The president deserves credit for having authorized the negotiations in Doha between a special envoy, Zalmay Khalilzad, and the Taliban. The next step is for the talks to broaden to involve the Afghan government. The end result would be a national unity government that includes both the current Afghan government and the Taliban. It may sound far-fetched, but it could be achieved in phases, over time.
The crucial issue for Washington is to ensure that it does not make concessions that are hard to reverse — such as drawing down troops — while the Taliban makes paper commitments that it can easily violate. The former ambassador to Afghanistan, Ryan Crocker, worries that we may be watching a replay of Vietnam, in which the United States got commitments from North Vietnam in return for its withdrawal. But once U.S. troops were gone, North Vietnam reneged on those commitments and invaded South Vietnam.
The most effective way to ensure this does not happen in Afghanistan is for Washington to delay the troop drawdowns until tangible gains have been made in terms of political power sharing and national reconciliation. It can push the Taliban to keep its promises by formally bringing neighboring powers such as China and Iran into the discussions. (Yes, one of the many costs of cutting off all contact with Iran is that it cannot be useful in stabilizing Afghanistan — a role it played effectively after the fall of the Taliban in 2001.)
The United States has faced this exit-strategy problem every time it has waged a war against a guerrilla force. Henry Kissinger described the dilemma memorably in a Foreign Affairs essay written prior to his appointment as national security adviser in 1969. The United States seeks a positive goal: to gain territory and establish effective government. The guerrillas seek a negative goal: disruption. While the United States pursues a military strategy, the guerrillas have a psychological strategy: to exhaust America’s willpower. America loses by not winning; the guerrillas win by not losing.

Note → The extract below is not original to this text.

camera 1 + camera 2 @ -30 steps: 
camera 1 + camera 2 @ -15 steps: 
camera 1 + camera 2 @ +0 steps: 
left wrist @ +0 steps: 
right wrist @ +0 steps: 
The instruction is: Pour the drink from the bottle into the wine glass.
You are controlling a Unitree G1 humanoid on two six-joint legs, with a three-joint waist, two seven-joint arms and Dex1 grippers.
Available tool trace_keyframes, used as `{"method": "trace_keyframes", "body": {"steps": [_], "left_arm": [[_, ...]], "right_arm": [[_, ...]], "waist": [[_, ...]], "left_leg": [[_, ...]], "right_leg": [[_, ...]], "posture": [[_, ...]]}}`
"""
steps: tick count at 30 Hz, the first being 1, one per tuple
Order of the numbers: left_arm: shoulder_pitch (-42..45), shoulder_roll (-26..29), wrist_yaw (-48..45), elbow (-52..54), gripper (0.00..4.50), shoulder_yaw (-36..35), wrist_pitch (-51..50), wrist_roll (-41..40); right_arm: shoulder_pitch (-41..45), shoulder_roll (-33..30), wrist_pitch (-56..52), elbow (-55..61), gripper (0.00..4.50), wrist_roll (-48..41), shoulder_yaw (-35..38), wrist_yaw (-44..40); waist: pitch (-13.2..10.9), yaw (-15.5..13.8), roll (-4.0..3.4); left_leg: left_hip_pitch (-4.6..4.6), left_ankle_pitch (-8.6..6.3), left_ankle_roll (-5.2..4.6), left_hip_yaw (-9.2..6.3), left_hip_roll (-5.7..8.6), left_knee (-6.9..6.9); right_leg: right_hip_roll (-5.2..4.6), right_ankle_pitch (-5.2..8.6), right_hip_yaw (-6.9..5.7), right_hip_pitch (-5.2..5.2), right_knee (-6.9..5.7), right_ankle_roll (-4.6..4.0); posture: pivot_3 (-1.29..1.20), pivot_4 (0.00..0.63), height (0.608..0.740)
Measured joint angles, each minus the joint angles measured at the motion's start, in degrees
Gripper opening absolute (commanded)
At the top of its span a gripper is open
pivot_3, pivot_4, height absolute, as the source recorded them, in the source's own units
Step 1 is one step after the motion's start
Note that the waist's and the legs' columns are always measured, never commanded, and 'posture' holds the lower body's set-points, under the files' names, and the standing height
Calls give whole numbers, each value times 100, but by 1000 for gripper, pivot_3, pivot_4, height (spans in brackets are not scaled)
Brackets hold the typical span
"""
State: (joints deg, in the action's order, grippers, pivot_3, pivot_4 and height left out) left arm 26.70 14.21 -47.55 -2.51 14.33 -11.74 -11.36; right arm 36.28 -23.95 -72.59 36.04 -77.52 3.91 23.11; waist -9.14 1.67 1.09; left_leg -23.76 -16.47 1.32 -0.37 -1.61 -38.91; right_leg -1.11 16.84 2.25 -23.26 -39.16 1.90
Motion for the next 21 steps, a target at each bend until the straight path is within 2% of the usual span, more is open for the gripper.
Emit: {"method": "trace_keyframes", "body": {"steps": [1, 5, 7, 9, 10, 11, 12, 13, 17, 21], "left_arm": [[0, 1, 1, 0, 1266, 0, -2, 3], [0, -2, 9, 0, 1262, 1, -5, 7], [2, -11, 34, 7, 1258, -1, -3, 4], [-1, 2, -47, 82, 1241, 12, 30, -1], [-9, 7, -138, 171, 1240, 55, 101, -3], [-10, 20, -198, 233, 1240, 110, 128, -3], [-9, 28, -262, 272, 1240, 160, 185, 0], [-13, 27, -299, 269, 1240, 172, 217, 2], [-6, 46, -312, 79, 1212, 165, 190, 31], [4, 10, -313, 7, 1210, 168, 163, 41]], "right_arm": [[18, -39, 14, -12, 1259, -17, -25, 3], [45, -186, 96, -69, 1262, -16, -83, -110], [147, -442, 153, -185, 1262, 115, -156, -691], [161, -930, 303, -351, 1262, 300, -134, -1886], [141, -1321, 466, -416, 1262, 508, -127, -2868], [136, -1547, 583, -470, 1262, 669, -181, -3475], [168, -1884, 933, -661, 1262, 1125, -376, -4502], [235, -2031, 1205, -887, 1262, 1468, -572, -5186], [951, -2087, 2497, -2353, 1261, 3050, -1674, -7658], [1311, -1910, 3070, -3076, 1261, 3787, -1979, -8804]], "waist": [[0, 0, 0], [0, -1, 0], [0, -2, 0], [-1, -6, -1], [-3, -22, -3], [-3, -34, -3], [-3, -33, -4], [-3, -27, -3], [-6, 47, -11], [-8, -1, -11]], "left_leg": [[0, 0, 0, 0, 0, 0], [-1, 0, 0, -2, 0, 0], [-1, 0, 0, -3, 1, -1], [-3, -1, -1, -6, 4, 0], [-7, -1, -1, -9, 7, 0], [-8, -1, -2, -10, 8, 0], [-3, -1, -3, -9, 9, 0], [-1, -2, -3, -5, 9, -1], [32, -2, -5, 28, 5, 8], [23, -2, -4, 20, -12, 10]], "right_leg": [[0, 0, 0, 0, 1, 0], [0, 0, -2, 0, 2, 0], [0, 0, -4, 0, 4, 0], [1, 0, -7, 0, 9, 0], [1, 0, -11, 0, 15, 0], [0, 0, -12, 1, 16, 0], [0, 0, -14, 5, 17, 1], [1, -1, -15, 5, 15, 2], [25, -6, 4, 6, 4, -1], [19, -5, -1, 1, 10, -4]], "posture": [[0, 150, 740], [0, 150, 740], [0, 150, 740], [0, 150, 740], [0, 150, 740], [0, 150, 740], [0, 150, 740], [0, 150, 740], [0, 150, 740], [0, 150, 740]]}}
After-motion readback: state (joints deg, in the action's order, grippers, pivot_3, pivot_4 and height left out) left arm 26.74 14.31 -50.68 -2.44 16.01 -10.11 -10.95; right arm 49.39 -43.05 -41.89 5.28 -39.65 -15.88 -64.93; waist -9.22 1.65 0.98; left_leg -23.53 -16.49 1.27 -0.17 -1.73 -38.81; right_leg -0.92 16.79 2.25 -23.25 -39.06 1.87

The Taliban has gone one step further than a guerrilla operation, having established its own governance independent from the Afghan national government in some areas. But the group’s core strategy appears to be to wait out the United States. And Trump, for his part, too often confesses that he has lost any appetite to stay on. If the deal between the Taliban and Washington is to hold, Trump must signal that he would send back the troops if the Taliban breaks their end of the deal.
As significant is the possibility that there is a change in Pakistan’s attitude toward Afghanistan. Pakistan’s support for the Taliban, giving it a haven across the border and much more, has been crucial to the Taliban’s strength. The new Pakistani government reportedly helped facilitate the talks between the United States and the Taliban. The prime minister, Imran Khan, has stated that his country no longer seeks to maintain “strategic depth” in the region by keeping Afghanistan in permanent chaos. If he means it, and if he can control the Pakistani military — a big caveat — this marks a positive shift for the whole region.
“Trust but verify,” Ronald Reagan said, and that should be the mantra for these negotiations. Everyone will seek gains from the United States upfront in return for promises to be fulfilled later. Washington should not be fooled.
The United States has achieved much in Afghanistan. The country is in a decent place after 40 years of civil war and Taliban rule. One example: There were about 1 million Afghan children in school under the Taliban; today, there are more than 9 million. The terrorist organization that the Taliban harbored, al-Qaeda, has been severely weakened. The costs for America today — 14,000 troops — are not nearly what they once were. The United States could cut that number to 8,000 to 9,000 under the new deal while still maintaining order in Afghanistan and fighting terrorism. But first, Washington needs to make sure it doesn’t just end the war but also wins the peace.